- [Instructions for the task]:
Copy out exactly the stretch of the listing below that begins at the line containing "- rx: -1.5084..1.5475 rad" and ends at the line containing "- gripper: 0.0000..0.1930", and copy nothing outside it.

- [Data section]:
────────────────────
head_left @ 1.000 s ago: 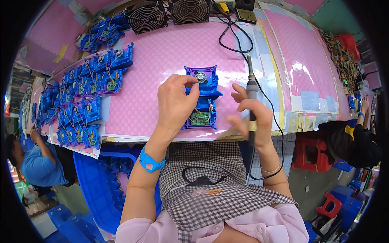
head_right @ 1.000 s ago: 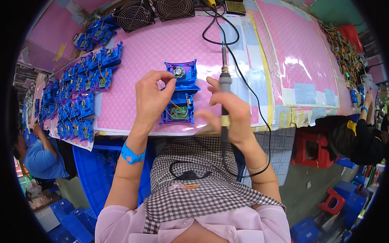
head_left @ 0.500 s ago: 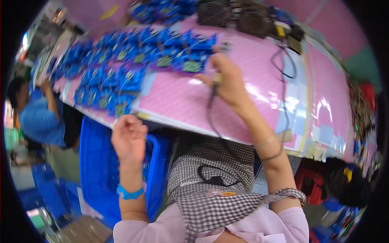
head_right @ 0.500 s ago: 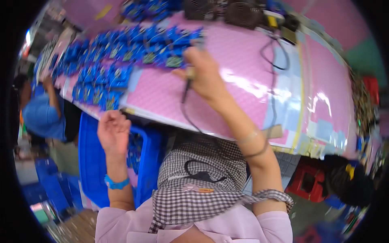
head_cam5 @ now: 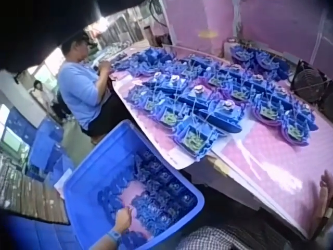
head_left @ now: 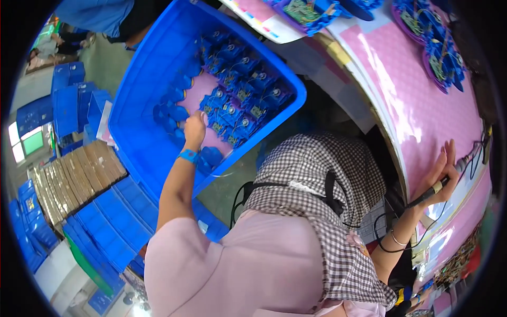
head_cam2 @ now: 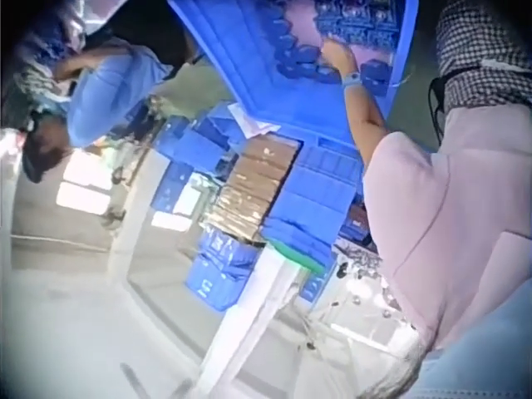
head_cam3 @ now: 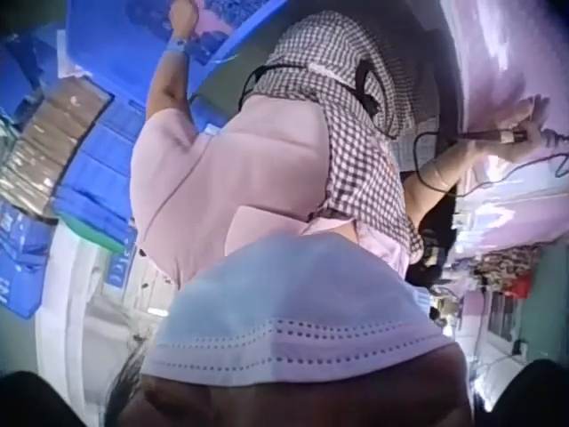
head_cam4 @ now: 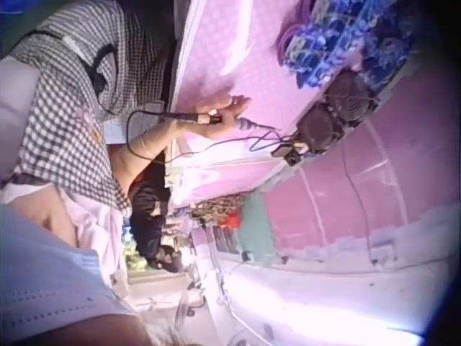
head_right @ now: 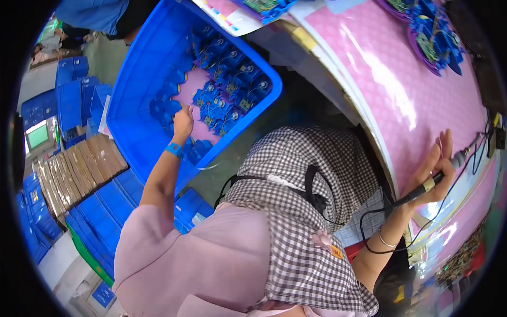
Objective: Soldering components onto small blue circuit boards on an assembly line.
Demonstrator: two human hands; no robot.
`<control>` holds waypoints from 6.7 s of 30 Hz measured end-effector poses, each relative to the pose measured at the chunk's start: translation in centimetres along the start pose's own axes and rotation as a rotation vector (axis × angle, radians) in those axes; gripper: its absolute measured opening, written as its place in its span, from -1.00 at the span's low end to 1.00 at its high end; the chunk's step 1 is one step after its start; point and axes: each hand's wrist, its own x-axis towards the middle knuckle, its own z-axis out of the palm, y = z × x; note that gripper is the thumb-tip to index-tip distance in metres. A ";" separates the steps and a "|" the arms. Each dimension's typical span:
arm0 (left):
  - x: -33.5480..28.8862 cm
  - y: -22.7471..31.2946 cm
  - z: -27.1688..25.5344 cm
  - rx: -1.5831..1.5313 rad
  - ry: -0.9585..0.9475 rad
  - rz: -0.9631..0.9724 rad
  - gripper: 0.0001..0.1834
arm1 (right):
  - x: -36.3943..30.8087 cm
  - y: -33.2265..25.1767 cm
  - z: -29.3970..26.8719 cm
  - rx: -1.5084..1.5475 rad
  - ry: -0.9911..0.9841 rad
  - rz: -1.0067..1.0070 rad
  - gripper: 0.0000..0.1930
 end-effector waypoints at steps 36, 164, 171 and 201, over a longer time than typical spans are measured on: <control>-6.3 15.6 -22.0 -1.541 -0.404 0.403 -0.58 | 2.4 -3.3 -11.5 0.199 0.325 0.039 -0.77; -15.4 56.4 -20.9 -0.583 -0.016 1.478 -0.90 | -0.7 0.5 -15.2 0.225 0.207 0.481 -0.87; -15.5 56.8 -20.6 -0.583 -0.010 1.474 -0.90 | -0.7 0.7 -15.4 0.197 0.179 0.444 -0.86; -13.2 53.3 -21.4 -0.955 -0.103 1.049 -0.82 | -1.0 0.7 -15.4 0.154 0.176 0.368 -0.86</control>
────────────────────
- [Response box]:
  - rx: -1.5084..1.5475 rad
  - ry: -0.9911..0.9841 rad
  - rz: -1.0067..1.0070 rad
  - gripper: 0.0000..0.1930

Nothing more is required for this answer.